■ **PROBLEM DETAILS**
Reproduce exactly the lines that run from the start of the records below to the line with "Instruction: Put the", inclusive.

■ **EXTRACTED DATA**
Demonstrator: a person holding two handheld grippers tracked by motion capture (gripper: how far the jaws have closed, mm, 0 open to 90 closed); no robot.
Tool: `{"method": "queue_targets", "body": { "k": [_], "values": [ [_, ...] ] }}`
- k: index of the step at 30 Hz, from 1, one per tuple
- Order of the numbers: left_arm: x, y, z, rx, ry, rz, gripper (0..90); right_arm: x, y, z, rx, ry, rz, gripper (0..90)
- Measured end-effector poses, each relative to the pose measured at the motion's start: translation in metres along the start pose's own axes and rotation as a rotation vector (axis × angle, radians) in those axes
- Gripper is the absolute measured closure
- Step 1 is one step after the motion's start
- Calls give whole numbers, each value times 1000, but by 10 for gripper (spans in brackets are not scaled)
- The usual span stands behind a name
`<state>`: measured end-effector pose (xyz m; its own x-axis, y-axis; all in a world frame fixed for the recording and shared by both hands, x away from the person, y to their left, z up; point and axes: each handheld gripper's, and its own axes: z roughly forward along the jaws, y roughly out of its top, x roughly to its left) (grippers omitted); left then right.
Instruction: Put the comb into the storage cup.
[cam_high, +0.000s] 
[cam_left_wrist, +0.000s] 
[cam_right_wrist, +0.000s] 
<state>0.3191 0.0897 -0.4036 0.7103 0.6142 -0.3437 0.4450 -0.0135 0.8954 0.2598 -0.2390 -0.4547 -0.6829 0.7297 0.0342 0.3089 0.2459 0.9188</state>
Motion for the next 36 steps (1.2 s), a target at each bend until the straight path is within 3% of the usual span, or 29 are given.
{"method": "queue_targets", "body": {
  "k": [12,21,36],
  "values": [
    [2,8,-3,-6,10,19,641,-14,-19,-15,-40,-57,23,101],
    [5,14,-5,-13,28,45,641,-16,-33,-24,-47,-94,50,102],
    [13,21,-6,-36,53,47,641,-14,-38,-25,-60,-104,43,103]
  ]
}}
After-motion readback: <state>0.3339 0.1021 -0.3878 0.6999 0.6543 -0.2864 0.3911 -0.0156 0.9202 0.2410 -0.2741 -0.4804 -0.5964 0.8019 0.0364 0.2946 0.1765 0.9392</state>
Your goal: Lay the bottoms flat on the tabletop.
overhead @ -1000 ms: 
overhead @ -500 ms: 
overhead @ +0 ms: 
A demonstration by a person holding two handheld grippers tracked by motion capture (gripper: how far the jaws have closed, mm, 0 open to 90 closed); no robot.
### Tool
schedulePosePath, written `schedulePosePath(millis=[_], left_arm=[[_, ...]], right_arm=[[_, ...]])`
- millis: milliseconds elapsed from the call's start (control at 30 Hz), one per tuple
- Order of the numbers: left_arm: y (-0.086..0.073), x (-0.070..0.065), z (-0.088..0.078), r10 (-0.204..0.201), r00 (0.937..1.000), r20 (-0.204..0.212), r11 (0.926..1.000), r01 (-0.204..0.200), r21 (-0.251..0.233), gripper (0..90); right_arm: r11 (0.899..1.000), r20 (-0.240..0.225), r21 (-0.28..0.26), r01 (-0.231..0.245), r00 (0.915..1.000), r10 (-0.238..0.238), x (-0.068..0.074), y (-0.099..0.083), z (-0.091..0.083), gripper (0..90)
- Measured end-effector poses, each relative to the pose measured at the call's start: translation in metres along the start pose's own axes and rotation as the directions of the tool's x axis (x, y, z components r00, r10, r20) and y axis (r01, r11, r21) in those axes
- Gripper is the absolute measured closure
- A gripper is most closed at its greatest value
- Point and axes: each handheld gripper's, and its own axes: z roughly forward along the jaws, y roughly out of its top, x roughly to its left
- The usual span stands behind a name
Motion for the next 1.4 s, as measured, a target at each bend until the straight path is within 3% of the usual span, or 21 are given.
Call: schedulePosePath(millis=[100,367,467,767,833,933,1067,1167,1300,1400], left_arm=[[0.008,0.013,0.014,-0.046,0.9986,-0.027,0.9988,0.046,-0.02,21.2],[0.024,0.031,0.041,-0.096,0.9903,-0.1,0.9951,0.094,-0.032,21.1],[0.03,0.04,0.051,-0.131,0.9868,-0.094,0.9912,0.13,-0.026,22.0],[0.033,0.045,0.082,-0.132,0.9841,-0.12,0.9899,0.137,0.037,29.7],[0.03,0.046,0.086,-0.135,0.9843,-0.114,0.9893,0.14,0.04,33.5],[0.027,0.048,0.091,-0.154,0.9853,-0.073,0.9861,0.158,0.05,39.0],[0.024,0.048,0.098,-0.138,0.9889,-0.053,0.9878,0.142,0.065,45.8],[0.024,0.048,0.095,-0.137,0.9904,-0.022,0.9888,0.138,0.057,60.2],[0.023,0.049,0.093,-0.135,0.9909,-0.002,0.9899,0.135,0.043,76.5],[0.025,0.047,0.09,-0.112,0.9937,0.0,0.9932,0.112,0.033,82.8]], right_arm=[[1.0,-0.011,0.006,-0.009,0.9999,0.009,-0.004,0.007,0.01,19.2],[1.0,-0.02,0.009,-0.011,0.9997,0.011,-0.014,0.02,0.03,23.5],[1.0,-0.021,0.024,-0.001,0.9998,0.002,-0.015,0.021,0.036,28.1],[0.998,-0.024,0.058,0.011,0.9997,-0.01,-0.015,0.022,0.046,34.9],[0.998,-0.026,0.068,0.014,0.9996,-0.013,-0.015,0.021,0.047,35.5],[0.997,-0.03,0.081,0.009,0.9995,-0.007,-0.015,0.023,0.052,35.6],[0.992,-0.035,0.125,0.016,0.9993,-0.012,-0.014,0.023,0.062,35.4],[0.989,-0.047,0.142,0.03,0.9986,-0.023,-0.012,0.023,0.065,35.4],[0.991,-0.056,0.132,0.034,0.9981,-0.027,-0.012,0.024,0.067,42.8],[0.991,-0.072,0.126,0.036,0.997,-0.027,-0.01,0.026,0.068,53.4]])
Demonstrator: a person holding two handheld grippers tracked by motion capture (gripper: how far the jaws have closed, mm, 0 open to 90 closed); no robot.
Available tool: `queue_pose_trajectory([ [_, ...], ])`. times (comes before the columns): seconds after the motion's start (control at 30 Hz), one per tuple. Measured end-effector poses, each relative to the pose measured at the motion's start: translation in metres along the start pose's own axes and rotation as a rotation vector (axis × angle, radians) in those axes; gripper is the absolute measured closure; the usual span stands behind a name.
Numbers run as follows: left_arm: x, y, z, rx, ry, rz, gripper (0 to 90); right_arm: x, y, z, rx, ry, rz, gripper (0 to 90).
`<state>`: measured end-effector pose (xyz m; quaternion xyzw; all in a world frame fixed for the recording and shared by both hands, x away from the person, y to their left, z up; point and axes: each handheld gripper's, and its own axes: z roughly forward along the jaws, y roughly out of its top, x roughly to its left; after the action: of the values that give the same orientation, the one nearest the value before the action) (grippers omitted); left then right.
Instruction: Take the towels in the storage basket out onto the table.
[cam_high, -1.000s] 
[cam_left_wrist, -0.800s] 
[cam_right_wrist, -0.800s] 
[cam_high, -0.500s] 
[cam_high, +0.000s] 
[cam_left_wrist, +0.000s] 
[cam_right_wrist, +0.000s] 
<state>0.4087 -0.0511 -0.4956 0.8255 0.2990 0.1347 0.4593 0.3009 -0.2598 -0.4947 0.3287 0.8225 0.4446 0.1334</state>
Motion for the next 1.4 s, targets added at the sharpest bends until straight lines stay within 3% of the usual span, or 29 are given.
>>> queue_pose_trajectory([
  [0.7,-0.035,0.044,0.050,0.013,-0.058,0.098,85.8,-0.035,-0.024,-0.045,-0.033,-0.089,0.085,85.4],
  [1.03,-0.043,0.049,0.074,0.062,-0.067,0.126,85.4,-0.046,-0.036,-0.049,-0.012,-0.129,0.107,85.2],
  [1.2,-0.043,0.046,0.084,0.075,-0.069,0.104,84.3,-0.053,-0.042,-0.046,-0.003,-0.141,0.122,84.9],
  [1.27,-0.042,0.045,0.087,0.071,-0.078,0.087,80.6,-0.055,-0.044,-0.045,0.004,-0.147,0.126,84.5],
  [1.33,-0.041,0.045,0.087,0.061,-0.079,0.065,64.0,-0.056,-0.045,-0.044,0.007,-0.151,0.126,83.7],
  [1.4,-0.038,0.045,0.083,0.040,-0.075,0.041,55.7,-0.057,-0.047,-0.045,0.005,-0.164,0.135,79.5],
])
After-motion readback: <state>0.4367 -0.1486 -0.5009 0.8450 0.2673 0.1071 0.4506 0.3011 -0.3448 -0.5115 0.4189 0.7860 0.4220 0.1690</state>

■ **ANSWER BOX**
Demonstrator: a person holding two handheld grippers tracked by motion capture (gripper: how far the jaws have closed, mm, 0 open to 90 closed); no robot.
Tool: `{"method": "queue_targets", "body": { "k": [_], "values": [ [_, ...] ] }}`
- k: index of the step at 30 Hz, from 1, one per tuple
- Order of the numbers: left_arm: x, y, z, rx, ry, rz, gripper (0..90); right_arm: x, y, z, rx, ry, rz, gripper (0..90)
- Measured end-effector poses, each relative to the pose measured at the motion's start: translation in metres along the start pose's own axes and rotation as a rotation vector (axis × angle, radians) in those axes
- Gripper is the absolute measured closure
- Step 1 is one step after the motion's start
- Calls give whole numbers, each value times 1000, but by 10 for gripper (spans in brackets are not scaled)
- The usual span stands behind a name
`<state>`: measured end-effector pose (xyz m; its own x-axis, y-axis; all in a world frame fixed for the recording and shared by both hands, x away from the person, y to their left, z up; point and axes: each handheld gripper's, and its own axes: z roughly forward along the jaws, y roughly out of its top, x roughly to its left) (grippers omitted); left then right.
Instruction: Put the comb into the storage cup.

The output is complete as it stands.